Epilog

4.4K 240 80
                                    

Happy Reading
___

Menjadi hokage di usia muda membuat Sarada benar-benar sibuk di Kantor Hokage. Saking sibuknya, sering kali ia melupakan fakta, bahwa setiap sore ia harus pulang ke rumah dan memasak makan malam untuk Boruto. Malah ujung-ujungnya, Boruto lebih sering makan di luar karena Sarada yang tak kunjung pulang hingga larut malam.

Boruto berusaha memahami segalanya. Bahkan ia berusaha meringankan beban kerja Sarada. Boruto tak mengharapkan balasan apa pun dari Sarada. Kecuali, ia ingin menghabiskan sedikit waktunya dengan wanita itu.

Jika hanya ada satu sisi yang berjuang memahami, mungkin apa yang mereka bangun tak akan bertahan lama. Berat sebelah.

Seperti malam ini, lagi-lagi Boruto harus pergi ke minimarket terdekat, membeli beberapa bungkus mi instan dan telur. Boruto menghela napas lirih ketika ia lihat ada banyak pasangan yang belanja bersama di minimarket, tertawa kecil karena hal-hal lucu.

Boruto berjalan menuju kasir yang untungnya sedang sepi.

"Ini saja, Tuan?" Penjaga kasir bertanya.

"Iya."

Boruto menatap jam yang dipajang di dinding minimarket.
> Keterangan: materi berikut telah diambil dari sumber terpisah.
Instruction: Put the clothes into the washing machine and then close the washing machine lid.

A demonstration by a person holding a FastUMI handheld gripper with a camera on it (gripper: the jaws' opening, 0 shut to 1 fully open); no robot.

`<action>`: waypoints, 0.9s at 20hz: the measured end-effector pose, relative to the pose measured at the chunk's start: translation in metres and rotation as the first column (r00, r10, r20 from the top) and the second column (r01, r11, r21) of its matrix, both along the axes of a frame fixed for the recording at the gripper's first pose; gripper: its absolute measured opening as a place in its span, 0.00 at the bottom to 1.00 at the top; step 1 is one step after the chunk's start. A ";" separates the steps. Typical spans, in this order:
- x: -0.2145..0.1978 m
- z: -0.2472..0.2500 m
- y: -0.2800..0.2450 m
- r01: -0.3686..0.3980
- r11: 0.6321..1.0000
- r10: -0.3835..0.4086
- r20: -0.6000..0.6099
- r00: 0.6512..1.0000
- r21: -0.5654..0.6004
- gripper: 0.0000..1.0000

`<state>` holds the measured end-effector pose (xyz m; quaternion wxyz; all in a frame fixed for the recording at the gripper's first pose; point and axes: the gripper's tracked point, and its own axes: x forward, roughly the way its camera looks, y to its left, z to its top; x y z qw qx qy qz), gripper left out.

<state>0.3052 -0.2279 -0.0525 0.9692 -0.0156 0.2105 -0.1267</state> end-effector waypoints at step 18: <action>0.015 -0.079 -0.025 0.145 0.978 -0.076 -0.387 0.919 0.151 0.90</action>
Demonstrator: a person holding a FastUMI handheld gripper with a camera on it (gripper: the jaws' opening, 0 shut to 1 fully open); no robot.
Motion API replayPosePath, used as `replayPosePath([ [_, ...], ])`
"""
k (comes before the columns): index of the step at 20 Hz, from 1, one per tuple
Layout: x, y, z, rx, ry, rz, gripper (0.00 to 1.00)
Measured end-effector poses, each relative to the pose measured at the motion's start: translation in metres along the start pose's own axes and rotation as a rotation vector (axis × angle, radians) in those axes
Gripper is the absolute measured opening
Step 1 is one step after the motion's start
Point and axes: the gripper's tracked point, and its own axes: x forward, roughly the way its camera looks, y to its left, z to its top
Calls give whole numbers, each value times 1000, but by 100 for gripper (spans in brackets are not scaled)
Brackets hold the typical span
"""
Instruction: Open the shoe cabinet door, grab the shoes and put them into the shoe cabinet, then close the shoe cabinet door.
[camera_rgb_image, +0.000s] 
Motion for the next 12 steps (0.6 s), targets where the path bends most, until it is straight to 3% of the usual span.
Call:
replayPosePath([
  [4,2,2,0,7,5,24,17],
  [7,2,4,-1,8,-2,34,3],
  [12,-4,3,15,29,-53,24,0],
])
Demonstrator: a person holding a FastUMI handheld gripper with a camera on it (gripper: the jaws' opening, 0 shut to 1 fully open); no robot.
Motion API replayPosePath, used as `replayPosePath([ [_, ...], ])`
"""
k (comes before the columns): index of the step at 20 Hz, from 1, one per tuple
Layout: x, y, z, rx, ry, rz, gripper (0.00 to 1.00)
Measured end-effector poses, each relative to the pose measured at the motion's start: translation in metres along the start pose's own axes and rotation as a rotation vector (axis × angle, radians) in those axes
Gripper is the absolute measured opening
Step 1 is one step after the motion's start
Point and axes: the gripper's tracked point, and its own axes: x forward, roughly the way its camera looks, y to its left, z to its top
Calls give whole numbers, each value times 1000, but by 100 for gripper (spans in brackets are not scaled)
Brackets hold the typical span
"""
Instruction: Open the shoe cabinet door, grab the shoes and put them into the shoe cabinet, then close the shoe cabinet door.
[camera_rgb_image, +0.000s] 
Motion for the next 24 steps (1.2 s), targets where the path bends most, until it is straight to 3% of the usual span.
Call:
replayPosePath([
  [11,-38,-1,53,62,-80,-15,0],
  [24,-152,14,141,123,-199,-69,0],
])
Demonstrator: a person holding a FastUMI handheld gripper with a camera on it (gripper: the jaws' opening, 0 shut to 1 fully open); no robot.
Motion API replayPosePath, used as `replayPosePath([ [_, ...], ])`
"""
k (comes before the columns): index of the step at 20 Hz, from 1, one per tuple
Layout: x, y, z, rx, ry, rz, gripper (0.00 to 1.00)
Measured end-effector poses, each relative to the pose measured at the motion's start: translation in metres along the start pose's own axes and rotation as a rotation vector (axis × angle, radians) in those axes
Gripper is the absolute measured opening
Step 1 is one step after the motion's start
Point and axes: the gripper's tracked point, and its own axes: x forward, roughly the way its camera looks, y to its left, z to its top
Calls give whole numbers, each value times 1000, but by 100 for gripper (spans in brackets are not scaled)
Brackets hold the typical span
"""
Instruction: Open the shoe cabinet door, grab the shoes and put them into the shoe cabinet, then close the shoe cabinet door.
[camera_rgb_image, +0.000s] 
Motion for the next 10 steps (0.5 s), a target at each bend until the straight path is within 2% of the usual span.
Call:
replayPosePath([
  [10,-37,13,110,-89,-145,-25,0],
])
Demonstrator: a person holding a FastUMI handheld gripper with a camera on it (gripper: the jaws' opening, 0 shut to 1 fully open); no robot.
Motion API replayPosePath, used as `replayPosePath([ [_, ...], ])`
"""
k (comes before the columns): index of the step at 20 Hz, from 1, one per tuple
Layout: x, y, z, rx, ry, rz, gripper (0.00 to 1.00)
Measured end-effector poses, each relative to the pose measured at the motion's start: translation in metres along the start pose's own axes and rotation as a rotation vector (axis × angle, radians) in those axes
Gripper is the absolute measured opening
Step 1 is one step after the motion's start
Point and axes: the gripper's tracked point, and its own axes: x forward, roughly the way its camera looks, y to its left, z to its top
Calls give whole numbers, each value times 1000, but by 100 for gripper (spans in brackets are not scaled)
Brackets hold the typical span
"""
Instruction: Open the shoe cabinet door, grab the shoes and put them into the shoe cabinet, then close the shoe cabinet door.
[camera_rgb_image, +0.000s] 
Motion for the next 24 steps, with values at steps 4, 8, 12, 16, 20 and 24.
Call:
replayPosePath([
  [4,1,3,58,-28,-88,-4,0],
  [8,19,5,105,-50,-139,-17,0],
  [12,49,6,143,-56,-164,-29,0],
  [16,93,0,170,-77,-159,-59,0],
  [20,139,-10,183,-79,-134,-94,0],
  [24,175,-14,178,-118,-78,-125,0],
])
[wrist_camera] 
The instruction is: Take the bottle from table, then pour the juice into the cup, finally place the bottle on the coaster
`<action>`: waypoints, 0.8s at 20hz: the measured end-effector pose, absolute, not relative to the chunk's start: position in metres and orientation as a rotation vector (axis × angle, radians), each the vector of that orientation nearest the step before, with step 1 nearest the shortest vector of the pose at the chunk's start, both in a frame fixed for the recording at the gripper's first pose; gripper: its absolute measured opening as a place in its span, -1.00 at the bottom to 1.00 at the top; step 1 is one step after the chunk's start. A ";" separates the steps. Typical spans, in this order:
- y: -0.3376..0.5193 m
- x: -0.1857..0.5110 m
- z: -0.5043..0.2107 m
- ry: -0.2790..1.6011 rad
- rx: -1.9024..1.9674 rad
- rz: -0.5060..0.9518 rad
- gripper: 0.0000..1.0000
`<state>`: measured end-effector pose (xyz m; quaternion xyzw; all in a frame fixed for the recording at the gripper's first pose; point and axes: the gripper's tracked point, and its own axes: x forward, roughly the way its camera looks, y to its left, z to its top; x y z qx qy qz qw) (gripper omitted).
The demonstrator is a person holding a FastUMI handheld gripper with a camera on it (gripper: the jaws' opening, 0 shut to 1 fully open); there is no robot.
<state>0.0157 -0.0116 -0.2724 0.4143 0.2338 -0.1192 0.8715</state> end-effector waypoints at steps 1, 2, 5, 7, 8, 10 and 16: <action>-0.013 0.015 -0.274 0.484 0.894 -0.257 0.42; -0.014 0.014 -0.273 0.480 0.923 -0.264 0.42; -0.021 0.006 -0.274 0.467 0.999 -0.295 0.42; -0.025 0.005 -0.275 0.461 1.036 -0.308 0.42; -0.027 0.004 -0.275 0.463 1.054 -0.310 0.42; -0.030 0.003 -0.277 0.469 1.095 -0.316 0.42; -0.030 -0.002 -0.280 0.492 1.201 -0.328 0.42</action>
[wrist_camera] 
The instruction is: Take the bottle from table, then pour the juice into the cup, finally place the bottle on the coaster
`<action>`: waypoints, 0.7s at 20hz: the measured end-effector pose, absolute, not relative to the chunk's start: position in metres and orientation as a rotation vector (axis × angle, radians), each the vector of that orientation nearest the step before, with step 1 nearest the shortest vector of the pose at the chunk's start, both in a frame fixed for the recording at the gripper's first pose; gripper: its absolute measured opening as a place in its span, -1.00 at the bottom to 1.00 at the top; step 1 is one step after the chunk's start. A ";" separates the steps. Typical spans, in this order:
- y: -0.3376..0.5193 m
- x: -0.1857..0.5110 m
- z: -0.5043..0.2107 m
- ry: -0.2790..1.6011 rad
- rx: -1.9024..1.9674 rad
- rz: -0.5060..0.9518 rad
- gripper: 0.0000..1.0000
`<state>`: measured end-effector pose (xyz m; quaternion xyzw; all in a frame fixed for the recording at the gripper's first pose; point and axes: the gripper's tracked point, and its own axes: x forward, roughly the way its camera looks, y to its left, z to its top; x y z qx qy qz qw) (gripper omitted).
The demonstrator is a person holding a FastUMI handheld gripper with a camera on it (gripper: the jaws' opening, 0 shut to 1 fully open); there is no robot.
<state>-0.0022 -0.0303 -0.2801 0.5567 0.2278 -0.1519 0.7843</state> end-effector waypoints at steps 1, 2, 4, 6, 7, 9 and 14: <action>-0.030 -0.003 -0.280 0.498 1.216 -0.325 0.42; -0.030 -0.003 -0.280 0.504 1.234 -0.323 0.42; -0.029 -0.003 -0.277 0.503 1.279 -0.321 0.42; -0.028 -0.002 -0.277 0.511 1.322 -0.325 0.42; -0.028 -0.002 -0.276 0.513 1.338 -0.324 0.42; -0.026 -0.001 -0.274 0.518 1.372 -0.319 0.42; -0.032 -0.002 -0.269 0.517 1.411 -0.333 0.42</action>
Nyaris jam sepuluh malam.

"Apa Sarada sudah sampai di rumah?"

Usai membayar barang yang ia beli, Boruto pun bergegas pulang. Langkah kakinya lebar-lebar sebagai isyarat bahwa ia ingin segera tiba di kediamannya. Selain karena malam ini udara terasa cukup dingin, ia juga ingin segera pulang karena ia rindu Sarada.

Kemarin, Sarada tak pulang, dan kemarinnya lagi Sarada hanya pulang untuk tidur, lalu berangkat lagi bahkan ketika matahari belum terbit sempurna. Bertemu di Kantor Hokage pun keduanya hanya sempat membahas pekerjaan dengan wajah serius. Padahal Boruto tersenyum untuk Sarada, tapi Sarada menanggapinya dengan setumpuk dokumen yang harus Boruto urus.

"Aku pulang!" Boruto melepaskan alas kakinya. Ia tersenyum kecil, berharap Sarada sudah pulang. Setidaknya malam ini mereka bisa makan mi instan bersama.

Namun begitu tiba di rak sepatu, senyuman Boruto sirna. Belum ada sepatu Sarada di sana, artinya, Sarada belum pulang.

Boruto menghela napasnya. "Belum pulang, ternyata ...."

Boruto akhirnya pergi ke dapur dan menghabiskan dua porsi mi instan seorang diri. Ia lapar, juga rindu masakan Sarada. Iris birunya menatap dua mangkuk mi yang tadi ia habiskan sendirian. Tak berselang lama, ia beralih menatap kursi makan yang ada di hadapannya.

Apa salah, jika Boruto ingin Sarada meluangkan sedikit waktunya untuk mereka berdua? Empat bulan mereka menikah, Sarada malah lebih sering menghabiskan waktunya berduaan dengan komputer daripada dengan Boruto. Boruto merasa, sedikit diabaikan. Selain itu Boruto juga merasa cemburu, karena daripada dirinya, Shikadai justru lebih sering berinteraksi dengan Sarada di Kantor Hokage.

"Harusnya ... aku tidak boleh egois. Menjadi hokage adalah cita-cita Sarada. Aku harus memahaminya ...." Boruto menatap meja dapur yang belakangan ini tak pernah disentuh oleh Sarada. Jujur, dadanya terasa sedikit sesak.

"Sarada pasti bahagia, karena cita-citanya tercapai ...."

Boruto berusaha memahami Sarada, dan Sarada sendiri malah sibuk dengan pekerjaannya.

Siapa yang salah?

° ° °

Sarada sibuk membaca beberapa lembar dokumen di meja kerjanya. Shikadai yang duduk di sudut ruangan mulai geram dengan tingkah serius wanita itu. Setiap hari terus sibuk dengan segudang pekerjaannya. Shikadai juga laki-laki, tentu paham bagaimana perasaan Boruto yang setiap siang datang ke Kantor Hokage untuk membawakan Sarada bekal.